**EXERCISE**
In the entries below, count the lines that hold the string "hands" and state only that count.

#### PROVIDED INFORMATION

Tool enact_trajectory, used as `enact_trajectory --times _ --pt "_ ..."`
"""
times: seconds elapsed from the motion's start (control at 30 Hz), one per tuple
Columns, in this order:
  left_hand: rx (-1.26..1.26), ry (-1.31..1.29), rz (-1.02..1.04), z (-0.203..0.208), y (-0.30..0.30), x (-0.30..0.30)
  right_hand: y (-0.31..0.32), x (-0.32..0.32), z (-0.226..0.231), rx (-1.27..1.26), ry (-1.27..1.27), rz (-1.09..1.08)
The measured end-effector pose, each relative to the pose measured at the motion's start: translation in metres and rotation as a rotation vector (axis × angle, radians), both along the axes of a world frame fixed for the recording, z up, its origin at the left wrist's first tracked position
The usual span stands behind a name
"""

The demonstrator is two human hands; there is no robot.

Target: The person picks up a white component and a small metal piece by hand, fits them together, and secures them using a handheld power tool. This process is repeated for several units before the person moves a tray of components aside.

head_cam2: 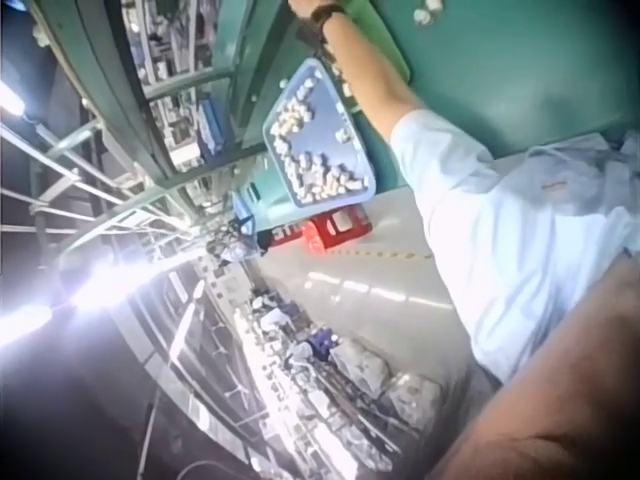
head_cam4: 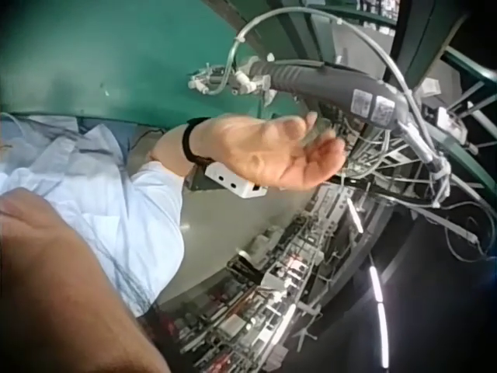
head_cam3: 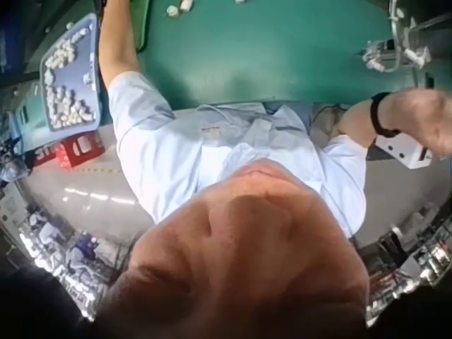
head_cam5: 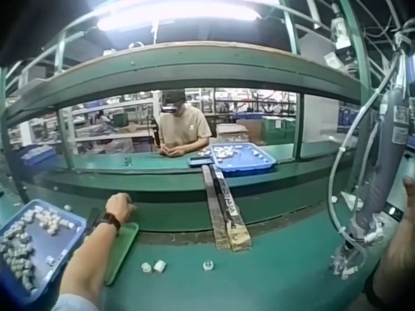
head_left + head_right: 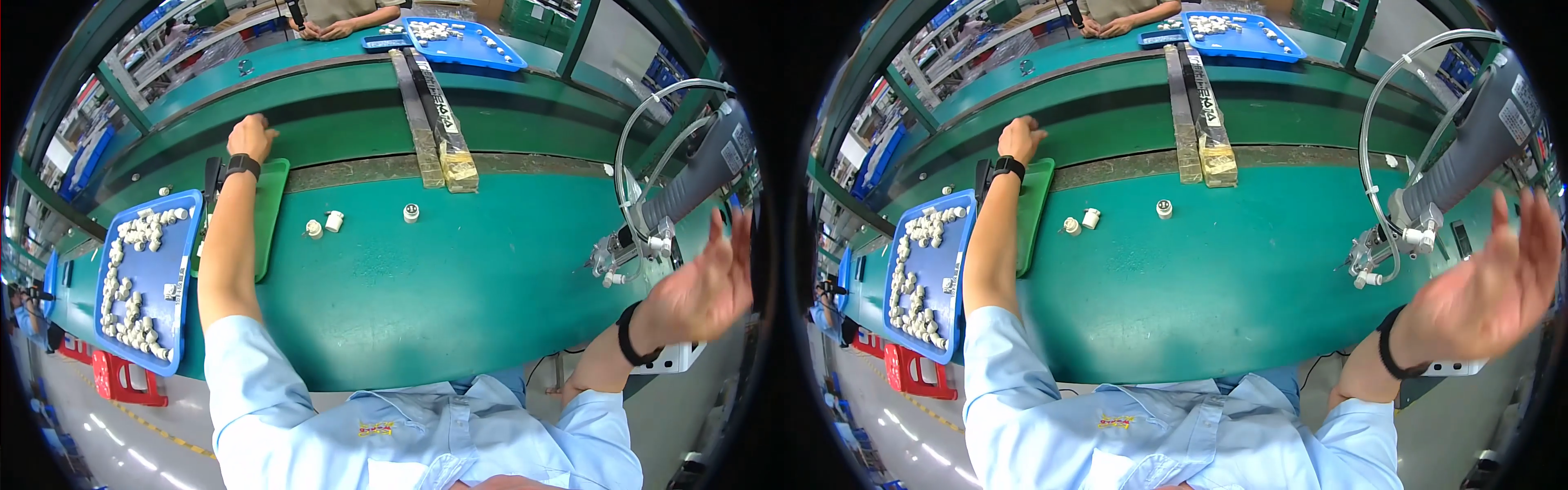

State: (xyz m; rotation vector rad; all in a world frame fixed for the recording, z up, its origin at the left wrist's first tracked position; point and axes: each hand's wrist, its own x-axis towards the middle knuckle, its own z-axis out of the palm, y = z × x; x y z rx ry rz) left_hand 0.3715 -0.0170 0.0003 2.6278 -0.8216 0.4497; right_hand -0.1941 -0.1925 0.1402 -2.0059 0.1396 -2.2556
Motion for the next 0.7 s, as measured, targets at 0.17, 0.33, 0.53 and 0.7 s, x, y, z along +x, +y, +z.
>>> enact_trajectory --times 0.17,0.33,0.53,0.7 --pt "-0.541 0.312 -0.551 0.039 -0.027 -0.137 0.073 0.005 -0.030 -0.209 0.216 0.368" --pt "-0.483 0.365 -0.870 0.047 -0.004 -0.268 0.100 0.036 -0.072 0.282 0.537 0.511" --pt "-0.406 0.251 -1.189 0.041 0.015 -0.328 0.108 0.051 -0.121 0.727 0.542 0.751" --pt "-0.469 0.314 -1.249 0.032 0.013 -0.344 0.110 0.045 -0.138 0.816 0.546 0.777"
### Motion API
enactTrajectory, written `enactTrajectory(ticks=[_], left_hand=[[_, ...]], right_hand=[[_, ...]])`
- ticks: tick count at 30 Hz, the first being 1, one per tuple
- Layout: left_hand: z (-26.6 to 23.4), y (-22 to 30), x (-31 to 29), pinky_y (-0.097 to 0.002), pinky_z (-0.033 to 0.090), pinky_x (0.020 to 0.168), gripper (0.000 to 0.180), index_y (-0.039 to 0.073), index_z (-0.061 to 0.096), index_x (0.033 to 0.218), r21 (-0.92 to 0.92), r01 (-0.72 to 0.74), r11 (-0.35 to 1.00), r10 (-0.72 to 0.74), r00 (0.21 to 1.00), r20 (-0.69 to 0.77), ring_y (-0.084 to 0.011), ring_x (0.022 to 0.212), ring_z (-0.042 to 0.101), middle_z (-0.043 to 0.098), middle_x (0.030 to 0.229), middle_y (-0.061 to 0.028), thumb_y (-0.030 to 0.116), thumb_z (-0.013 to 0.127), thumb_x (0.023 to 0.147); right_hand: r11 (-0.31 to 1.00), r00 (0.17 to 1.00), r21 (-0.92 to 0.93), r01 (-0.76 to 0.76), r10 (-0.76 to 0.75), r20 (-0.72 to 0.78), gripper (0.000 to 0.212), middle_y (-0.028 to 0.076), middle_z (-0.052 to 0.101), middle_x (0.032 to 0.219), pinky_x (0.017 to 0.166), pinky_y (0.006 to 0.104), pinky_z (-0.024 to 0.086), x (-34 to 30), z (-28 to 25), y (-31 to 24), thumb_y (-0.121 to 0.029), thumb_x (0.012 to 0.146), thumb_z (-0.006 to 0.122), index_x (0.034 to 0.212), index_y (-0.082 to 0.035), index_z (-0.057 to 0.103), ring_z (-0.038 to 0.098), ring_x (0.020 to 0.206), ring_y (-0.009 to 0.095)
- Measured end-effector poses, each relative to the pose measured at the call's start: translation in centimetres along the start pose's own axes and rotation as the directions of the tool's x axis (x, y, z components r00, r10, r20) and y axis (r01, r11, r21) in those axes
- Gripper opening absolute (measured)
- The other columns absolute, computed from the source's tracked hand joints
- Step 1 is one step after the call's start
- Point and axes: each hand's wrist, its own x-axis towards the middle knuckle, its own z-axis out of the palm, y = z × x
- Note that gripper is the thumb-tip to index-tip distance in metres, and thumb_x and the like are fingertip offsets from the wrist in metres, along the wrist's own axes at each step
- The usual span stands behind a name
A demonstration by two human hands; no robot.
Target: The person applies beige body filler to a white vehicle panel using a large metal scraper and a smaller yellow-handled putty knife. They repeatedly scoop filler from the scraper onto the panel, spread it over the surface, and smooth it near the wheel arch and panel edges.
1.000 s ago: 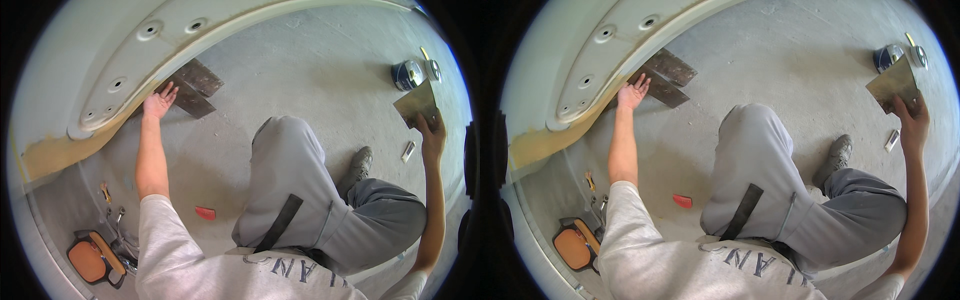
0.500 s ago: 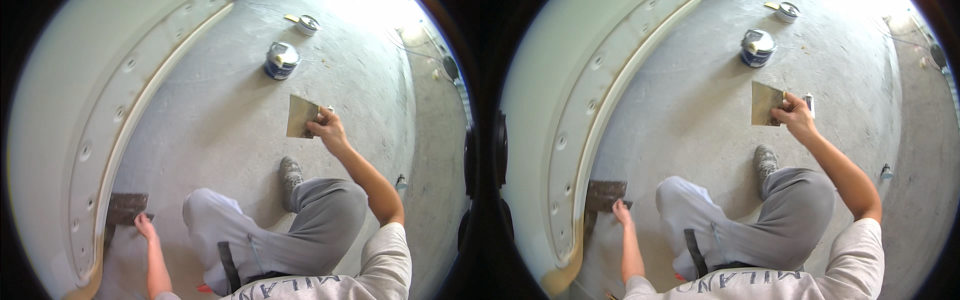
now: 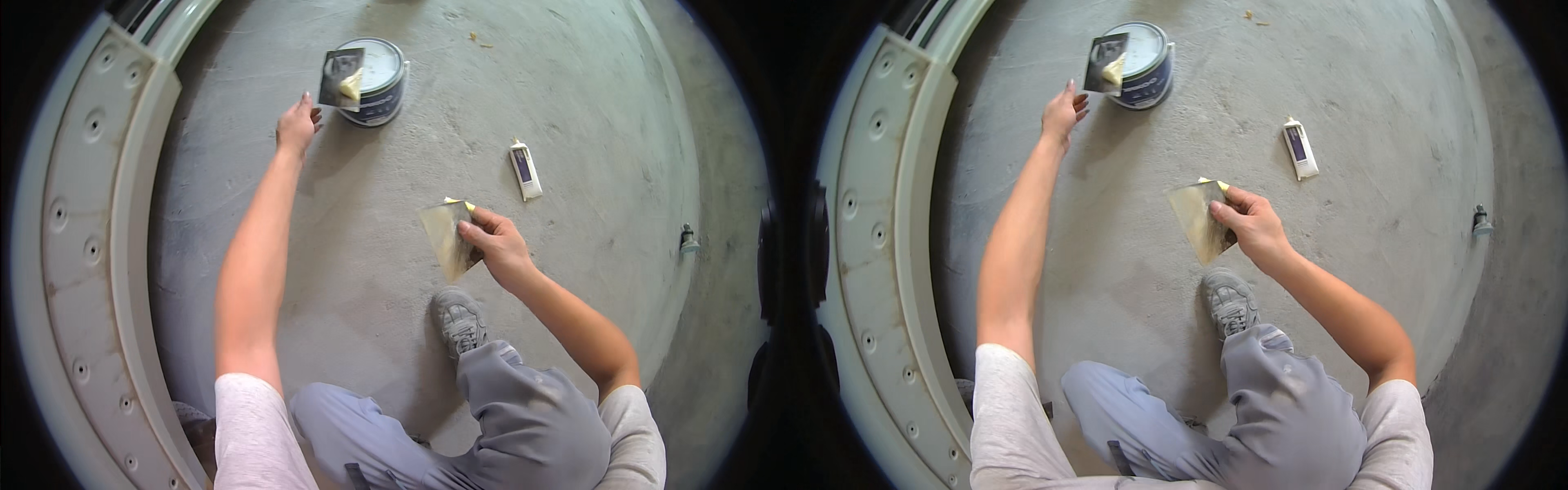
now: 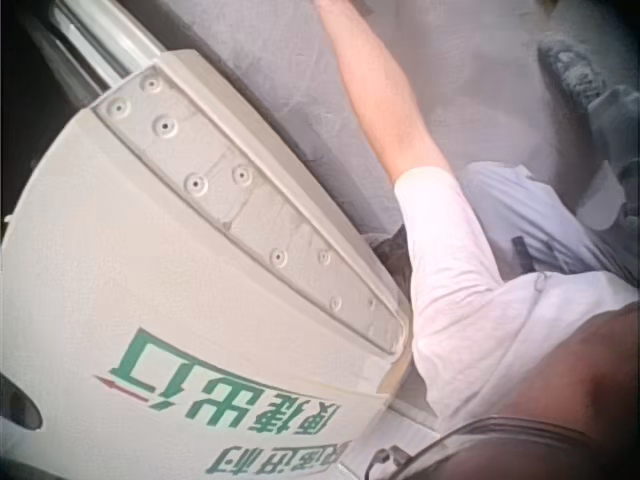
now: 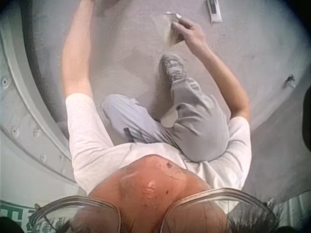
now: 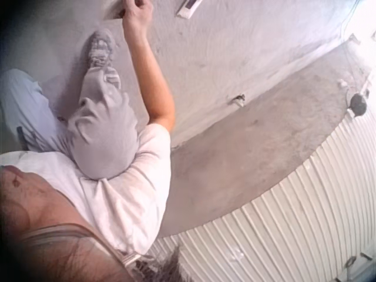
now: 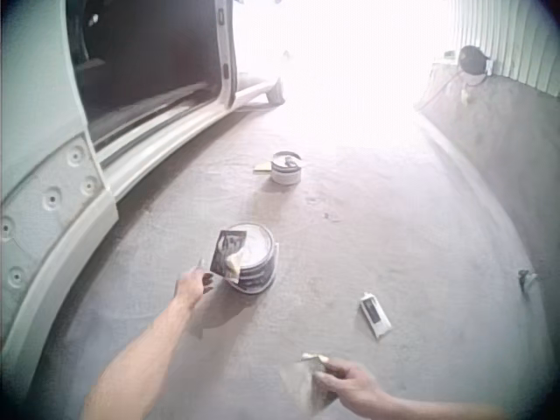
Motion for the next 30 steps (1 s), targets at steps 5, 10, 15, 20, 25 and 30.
enactTrajectory(ticks=[5, 10, 15, 20, 25, 30], left_hand=[[-0.3, 2.4, 0.8, -0.0256, 0.042, 0.061, 0.029, 0.004, 0.066, 0.105, 0.278, -0.008, 0.961, -0.033, 0.989, 0.141, -0.0066, 0.062, 0.046, 0.052, 0.071, 0.0051, 0.032, 0.058, 0.105], [-3.8, 6.1, -12.2, -0.0237, 0.042, 0.061, 0.030, -0.001, 0.059, 0.124, -0.036, 0.047, 0.998, -0.021, 0.850, 0.527, -0.0033, 0.063, 0.045, 0.053, 0.076, 0.0060, 0.023, 0.054, 0.106], [-3.5, 9.4, -23.5, -0.0191, 0.043, 0.061, 0.038, -0.004, 0.054, 0.138, -0.080, 0.136, 0.987, -0.064, 0.808, 0.586, -0.0002, 0.068, 0.050, 0.061, 0.086, 0.0040, 0.019, 0.048, 0.109], [-2.2, 10.9, -24.6, -0.0186, 0.042, 0.057, 0.038, -0.005, 0.055, 0.138, -0.095, 0.151, 0.984, -0.077, 0.841, 0.536, 0.0012, 0.066, 0.049, 0.061, 0.083, 0.0047, 0.018, 0.043, 0.110], [-1.2, 10.2, -23.2, -0.0198, 0.040, 0.055, 0.035, -0.004, 0.060, 0.132, -0.150, 0.150, 0.977, -0.060, 0.873, 0.485, 0.0000, 0.061, 0.046, 0.059, 0.077, 0.0054, 0.016, 0.043, 0.109], [0.4, 8.6, -17.6, -0.0210, 0.037, 0.053, 0.038, -0.005, 0.057, 0.137, 0.182, -0.125, 0.975, 0.069, 0.955, 0.288, -0.0010, 0.060, 0.043, 0.057, 0.075, 0.0053, 0.018, 0.047, 0.108]], right_hand=[[0.986, 0.986, -0.104, 0.129, -0.139, -0.095, 0.033, 0.000, 0.069, 0.096, 0.070, 0.0246, 0.049, 0.2, -1.3, -1.2, -0.016, 0.100, 0.066, 0.129, 0.000, 0.064, 0.060, 0.083, 0.005], [0.865, 0.895, -0.401, 0.301, -0.401, -0.194, 0.032, 0.005, 0.070, 0.081, 0.065, 0.0258, 0.049, 2.1, -1.3, -4.8, -0.023, 0.097, 0.068, 0.114, 0.005, 0.071, 0.060, 0.074, 0.008], [0.784, 0.815, -0.442, 0.436, -0.552, -0.176, 0.033, 0.003, 0.069, 0.077, 0.060, 0.0257, 0.047, 4.7, 1.0, -5.8, -0.022, 0.097, 0.070, 0.117, 0.003, 0.071, 0.058, 0.068, 0.008], [0.819, 0.872, -0.428, 0.382, -0.472, -0.126, 0.025, 0.001, 0.059, 0.067, 0.057, 0.0290, 0.043, 4.6, 3.6, -3.6, -0.021, 0.094, 0.072, 0.090, 0.004, 0.070, 0.049, 0.064, 0.006], [0.855, 0.905, -0.347, 0.386, -0.423, -0.036, 0.024, 0.000, 0.060, 0.069, 0.058, 0.0274, 0.043, 3.3, 4.3, -2.0, -0.021, 0.094, 0.072, 0.095, 0.003, 0.071, 0.050, 0.065, 0.005], [0.958, 0.960, -0.065, 0.280, -0.279, 0.029, 0.028, -0.001, 0.065, 0.085, 0.065, 0.0241, 0.046, 2.2, 2.4, -2.4, -0.020, 0.097, 0.070, 0.109, 0.005, 0.068, 0.057, 0.076, 0.005]])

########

**OUTPUT OF THE EXERCISE**
2